With Ms. Carroll having been appointed several weeks after Mayor M.E. took office, I sent her the following e-mail on February 5th:
I told you in December that we could discuss your vision if you were retained by Mayor Bowser. Though you are no longer with DHS, my promise still holds true. With you now leading DOES, our paths will still cross; as I'm pretty heavy on the homeless employment piece. I believe that the District doesn't really want to enable homeless or low-income people to remain in DC or to find affordable housing. The gov and biz structure is set up to push poor folk out of the city.I also believe that the homeless employment issue is a big can of worms and that anyone who devotes themselves to addressing it will suffer many headaches as they follow its many tentacles into areas like discrimination, workers' rights, job-training issues etc. Nonetheless, I'll keep pushing the ticket until someone in the administration takes on this headache. I'll BE the headache until you commit yourself to taking on the headache of homeless employment. Would you like to meet and discuss homeless employment?????
She took up my offer to meet, though it wasn't the tense one-on-one that I initially thought it would be. As we arranged the meeting, we decided to bring other homelessness and employment stakeholders to the table. That meeting took place on Friday, March 13th, 2015.
I arrived at 1:28 for a 1:30 meeting, found that there were about 15 people at the conference table conducting a meeting that I was given the wrong time for and began to wonder if the "bum" steer was intentional. The conversation was about employment issues faced by homeless parents
whose average age range is 18 to 24 years old. Then, at 1:45 Ms. Carroll said, "Let's transition". She told me that I indeed had not been given a bum steer but that I walked in on the tail end of a different meeting
that ran past the scheduled end time. Cynicism reversed.
The 15-ish of us talked from 1:45 to approximately 2:20 about my concerns around homeless employment. The group gave me the lion's share of the time so that I could say what I had to say. In stark contrast to her council hearing mannerisms, Deborah Carroll interrupted me several times to say, "I can answer that". She then proceeded to give me straight, unambiguous and detailed answers. Surprise. Surprise.

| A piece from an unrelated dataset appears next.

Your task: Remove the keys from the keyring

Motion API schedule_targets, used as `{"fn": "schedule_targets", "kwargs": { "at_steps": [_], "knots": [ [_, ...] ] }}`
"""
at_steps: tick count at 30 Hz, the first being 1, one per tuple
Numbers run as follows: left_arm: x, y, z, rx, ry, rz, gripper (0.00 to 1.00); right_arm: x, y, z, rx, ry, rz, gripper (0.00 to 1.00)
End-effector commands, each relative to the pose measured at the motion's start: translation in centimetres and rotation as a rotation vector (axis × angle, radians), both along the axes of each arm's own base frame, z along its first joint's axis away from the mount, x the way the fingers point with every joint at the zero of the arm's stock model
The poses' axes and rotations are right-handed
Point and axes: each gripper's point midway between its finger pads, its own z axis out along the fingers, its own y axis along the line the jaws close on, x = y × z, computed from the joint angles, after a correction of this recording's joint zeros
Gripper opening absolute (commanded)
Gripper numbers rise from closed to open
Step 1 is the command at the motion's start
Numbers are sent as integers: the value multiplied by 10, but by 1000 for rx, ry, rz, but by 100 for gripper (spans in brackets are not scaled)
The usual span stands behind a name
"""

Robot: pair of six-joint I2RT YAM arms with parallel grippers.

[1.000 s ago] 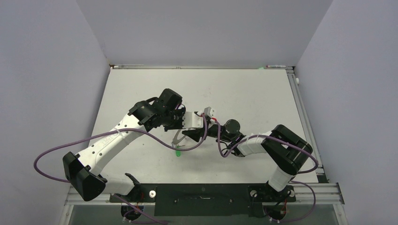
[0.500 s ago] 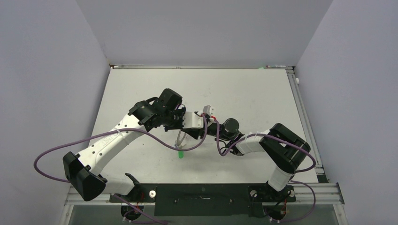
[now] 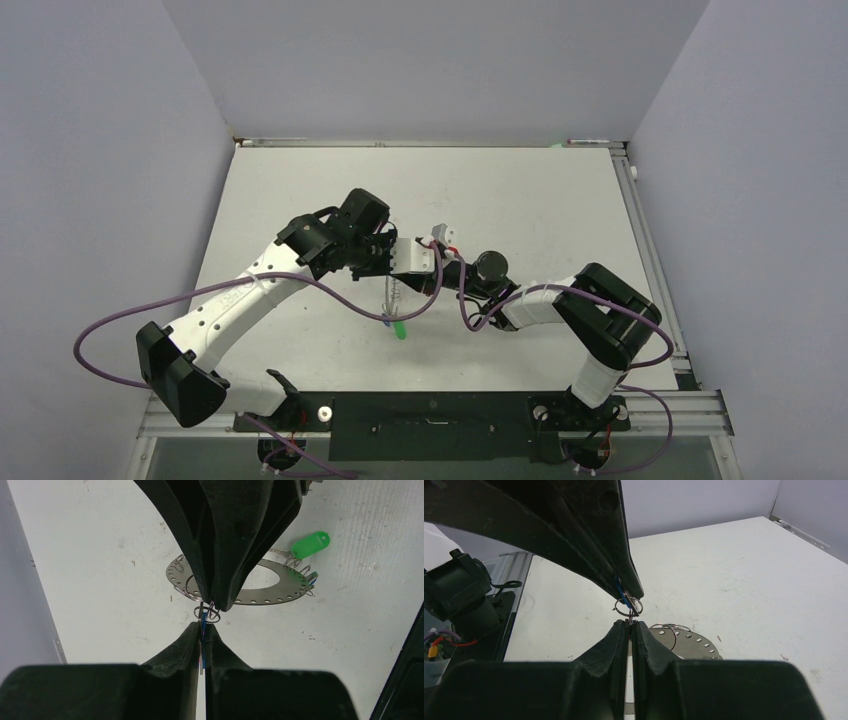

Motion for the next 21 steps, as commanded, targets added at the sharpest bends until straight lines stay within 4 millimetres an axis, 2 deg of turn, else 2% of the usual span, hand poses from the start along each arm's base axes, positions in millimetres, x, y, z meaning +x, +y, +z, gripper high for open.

At one point I told this room full of DC Government employees, "I like to think backwards; so, I should apply for a job with DC Government". After we all got a really good laugh, I explained that we should start our thinking with the goal of connecting people to both housing and jobs and think backwards to what needs to happen to get us there. We discussed other ideas pertaining to homeless employment which I'll
address in another blog post, this one having already obtained quite the ungodly length. FULL STOP.